The string "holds" appears in some lines of the data. Report how many, with no other words.

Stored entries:

BEGIN

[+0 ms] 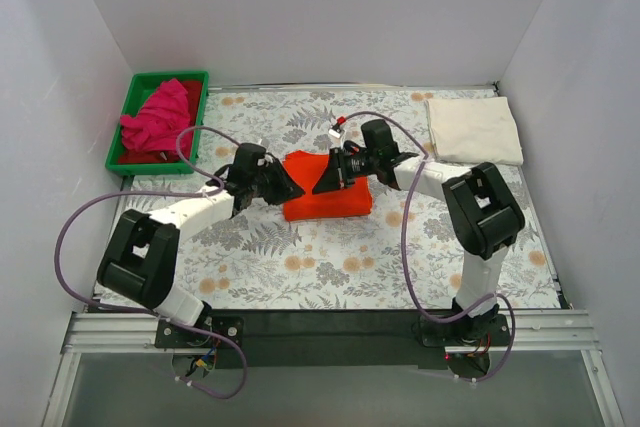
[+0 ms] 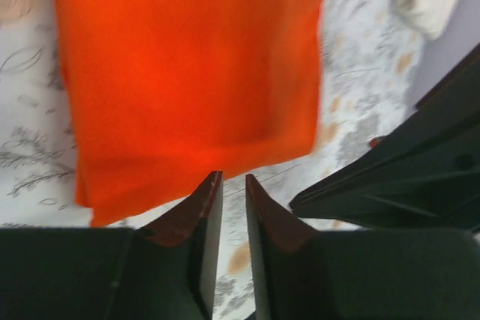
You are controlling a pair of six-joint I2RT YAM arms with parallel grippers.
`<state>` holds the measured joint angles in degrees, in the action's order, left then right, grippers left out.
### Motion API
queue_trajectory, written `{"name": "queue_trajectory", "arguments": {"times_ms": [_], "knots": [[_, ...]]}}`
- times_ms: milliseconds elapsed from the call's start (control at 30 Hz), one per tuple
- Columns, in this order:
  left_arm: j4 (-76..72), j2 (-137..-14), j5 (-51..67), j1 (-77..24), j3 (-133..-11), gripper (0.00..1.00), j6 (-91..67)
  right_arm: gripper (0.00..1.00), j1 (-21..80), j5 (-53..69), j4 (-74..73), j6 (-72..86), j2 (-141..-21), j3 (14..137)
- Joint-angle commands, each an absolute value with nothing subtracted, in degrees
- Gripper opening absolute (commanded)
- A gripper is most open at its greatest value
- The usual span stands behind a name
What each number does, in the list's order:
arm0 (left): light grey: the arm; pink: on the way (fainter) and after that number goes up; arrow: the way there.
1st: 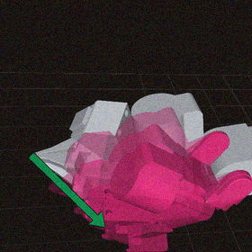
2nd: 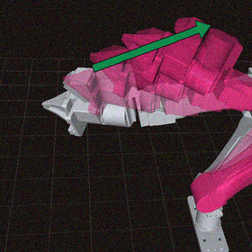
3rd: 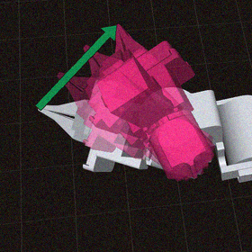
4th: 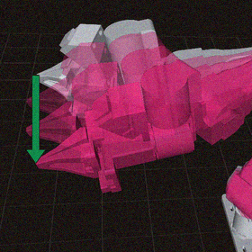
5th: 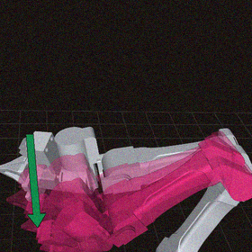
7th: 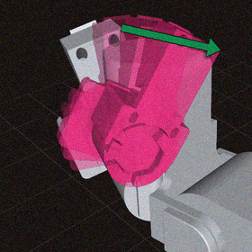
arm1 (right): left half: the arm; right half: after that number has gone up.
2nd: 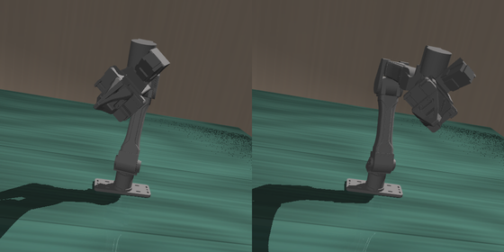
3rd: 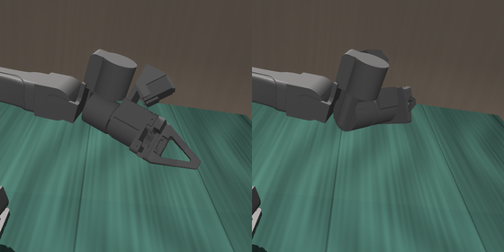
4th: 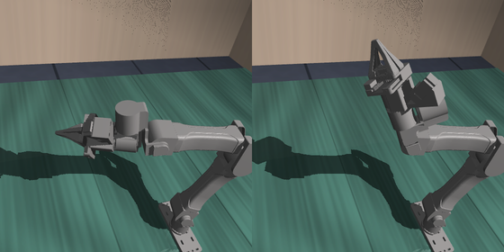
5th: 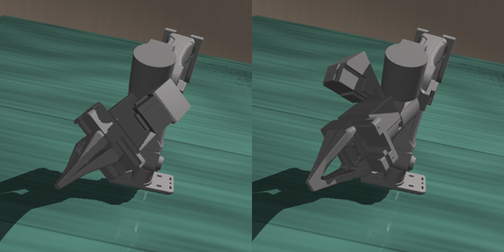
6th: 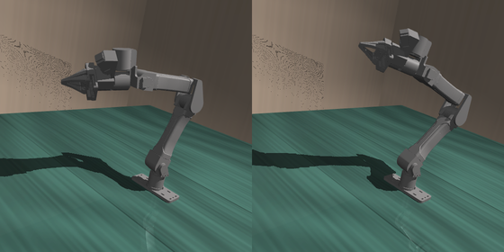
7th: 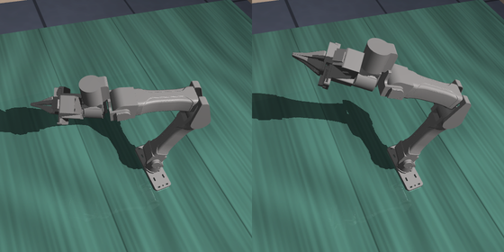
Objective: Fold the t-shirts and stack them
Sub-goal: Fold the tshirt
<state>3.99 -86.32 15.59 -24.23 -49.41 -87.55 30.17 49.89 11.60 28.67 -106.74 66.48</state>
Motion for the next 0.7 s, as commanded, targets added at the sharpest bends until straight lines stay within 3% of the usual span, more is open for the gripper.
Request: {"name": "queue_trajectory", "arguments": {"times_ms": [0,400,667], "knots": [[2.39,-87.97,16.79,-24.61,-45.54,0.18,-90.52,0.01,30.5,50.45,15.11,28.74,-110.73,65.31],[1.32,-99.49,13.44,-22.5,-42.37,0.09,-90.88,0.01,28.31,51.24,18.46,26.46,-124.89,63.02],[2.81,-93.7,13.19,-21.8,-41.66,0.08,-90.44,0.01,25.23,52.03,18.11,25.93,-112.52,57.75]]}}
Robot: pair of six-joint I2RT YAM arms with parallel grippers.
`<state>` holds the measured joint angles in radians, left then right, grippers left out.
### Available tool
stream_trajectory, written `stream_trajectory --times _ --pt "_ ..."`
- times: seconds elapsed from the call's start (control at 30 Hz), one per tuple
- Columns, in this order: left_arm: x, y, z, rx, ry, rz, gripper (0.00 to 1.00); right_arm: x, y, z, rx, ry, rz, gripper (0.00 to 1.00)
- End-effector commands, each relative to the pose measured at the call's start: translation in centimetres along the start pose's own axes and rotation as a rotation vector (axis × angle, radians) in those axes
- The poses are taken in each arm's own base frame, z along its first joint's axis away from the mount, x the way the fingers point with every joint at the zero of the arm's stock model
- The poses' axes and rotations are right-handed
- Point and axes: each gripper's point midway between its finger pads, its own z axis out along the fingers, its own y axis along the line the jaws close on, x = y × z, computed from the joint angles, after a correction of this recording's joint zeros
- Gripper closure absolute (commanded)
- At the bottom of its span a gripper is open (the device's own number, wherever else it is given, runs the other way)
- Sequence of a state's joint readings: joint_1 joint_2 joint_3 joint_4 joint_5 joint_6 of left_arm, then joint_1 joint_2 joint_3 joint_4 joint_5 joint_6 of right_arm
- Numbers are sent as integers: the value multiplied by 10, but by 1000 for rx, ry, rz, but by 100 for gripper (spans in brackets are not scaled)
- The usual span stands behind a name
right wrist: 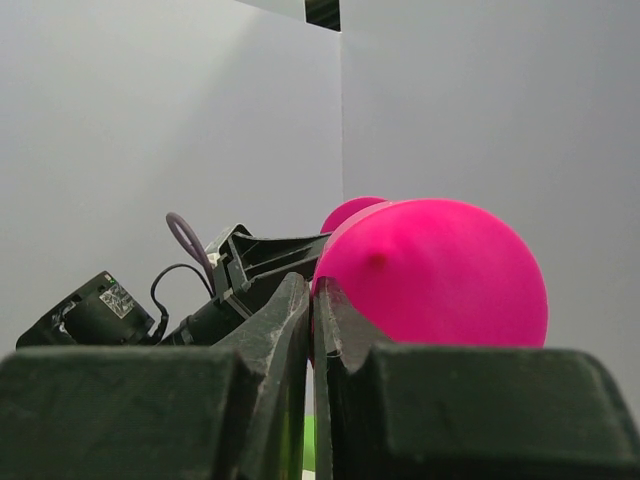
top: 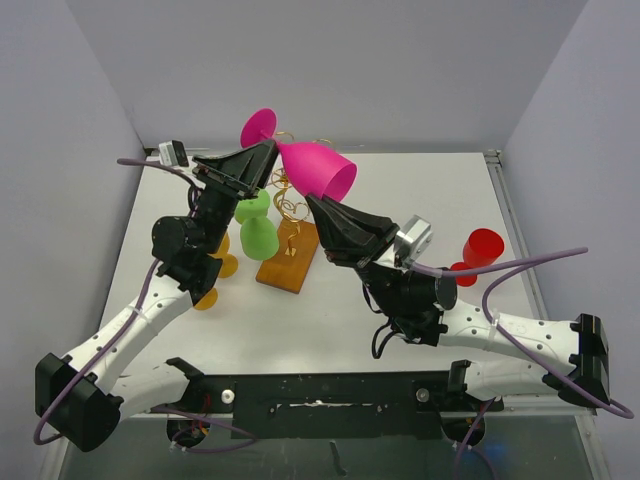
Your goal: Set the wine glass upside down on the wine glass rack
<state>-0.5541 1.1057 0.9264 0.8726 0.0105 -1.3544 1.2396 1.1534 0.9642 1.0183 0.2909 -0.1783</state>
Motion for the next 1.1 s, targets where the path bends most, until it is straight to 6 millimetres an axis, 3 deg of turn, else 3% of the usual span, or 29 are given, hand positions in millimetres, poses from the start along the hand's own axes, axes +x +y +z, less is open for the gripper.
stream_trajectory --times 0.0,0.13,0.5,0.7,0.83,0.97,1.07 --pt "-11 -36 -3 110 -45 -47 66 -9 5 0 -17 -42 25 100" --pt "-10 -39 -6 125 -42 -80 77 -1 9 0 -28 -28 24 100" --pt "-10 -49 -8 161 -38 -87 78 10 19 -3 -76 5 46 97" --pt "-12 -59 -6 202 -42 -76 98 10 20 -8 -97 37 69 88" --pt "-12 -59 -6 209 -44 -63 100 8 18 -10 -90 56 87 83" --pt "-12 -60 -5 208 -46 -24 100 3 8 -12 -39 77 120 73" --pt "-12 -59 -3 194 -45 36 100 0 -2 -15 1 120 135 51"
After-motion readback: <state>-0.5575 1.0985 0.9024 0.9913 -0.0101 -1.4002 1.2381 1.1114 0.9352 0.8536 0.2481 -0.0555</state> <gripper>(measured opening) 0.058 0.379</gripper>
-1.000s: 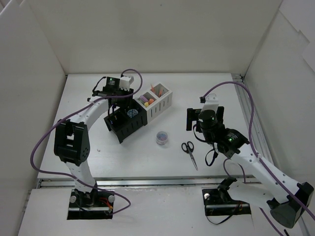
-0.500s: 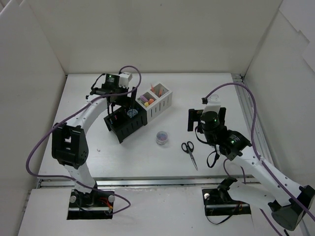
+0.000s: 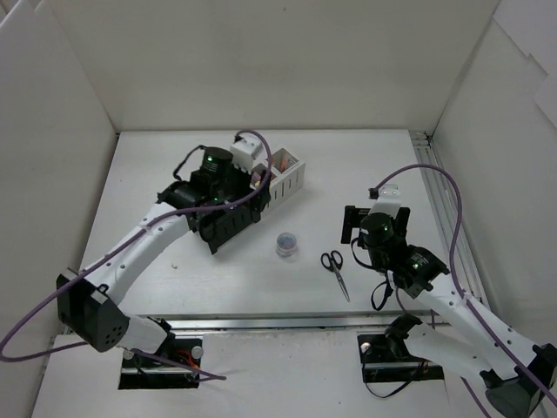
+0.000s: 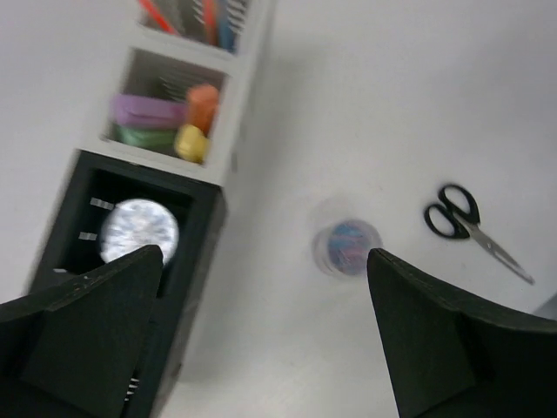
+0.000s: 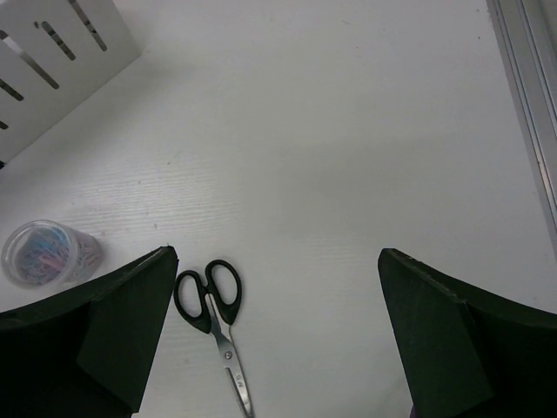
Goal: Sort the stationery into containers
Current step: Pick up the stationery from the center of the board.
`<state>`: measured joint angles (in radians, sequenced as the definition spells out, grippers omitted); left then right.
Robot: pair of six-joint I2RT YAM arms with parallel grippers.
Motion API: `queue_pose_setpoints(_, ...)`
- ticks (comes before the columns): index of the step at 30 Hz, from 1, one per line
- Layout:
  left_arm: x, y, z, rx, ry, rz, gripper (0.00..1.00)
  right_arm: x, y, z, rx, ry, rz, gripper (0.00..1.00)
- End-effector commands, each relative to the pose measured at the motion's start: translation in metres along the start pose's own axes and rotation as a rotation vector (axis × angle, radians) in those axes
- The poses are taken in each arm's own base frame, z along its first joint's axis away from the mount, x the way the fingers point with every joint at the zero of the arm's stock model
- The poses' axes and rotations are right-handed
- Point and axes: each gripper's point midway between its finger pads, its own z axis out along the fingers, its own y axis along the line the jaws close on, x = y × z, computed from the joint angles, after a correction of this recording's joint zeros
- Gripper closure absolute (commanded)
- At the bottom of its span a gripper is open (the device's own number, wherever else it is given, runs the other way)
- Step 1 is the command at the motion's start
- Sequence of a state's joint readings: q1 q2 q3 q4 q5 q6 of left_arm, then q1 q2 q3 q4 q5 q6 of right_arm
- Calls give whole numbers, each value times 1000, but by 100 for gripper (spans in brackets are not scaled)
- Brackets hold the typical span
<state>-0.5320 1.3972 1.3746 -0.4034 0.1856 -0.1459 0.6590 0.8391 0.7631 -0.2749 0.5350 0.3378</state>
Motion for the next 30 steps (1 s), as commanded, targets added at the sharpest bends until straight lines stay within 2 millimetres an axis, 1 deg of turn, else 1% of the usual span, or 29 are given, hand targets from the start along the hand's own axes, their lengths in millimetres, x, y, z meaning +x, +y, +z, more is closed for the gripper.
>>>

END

**EXPECTED ANSWER**: 2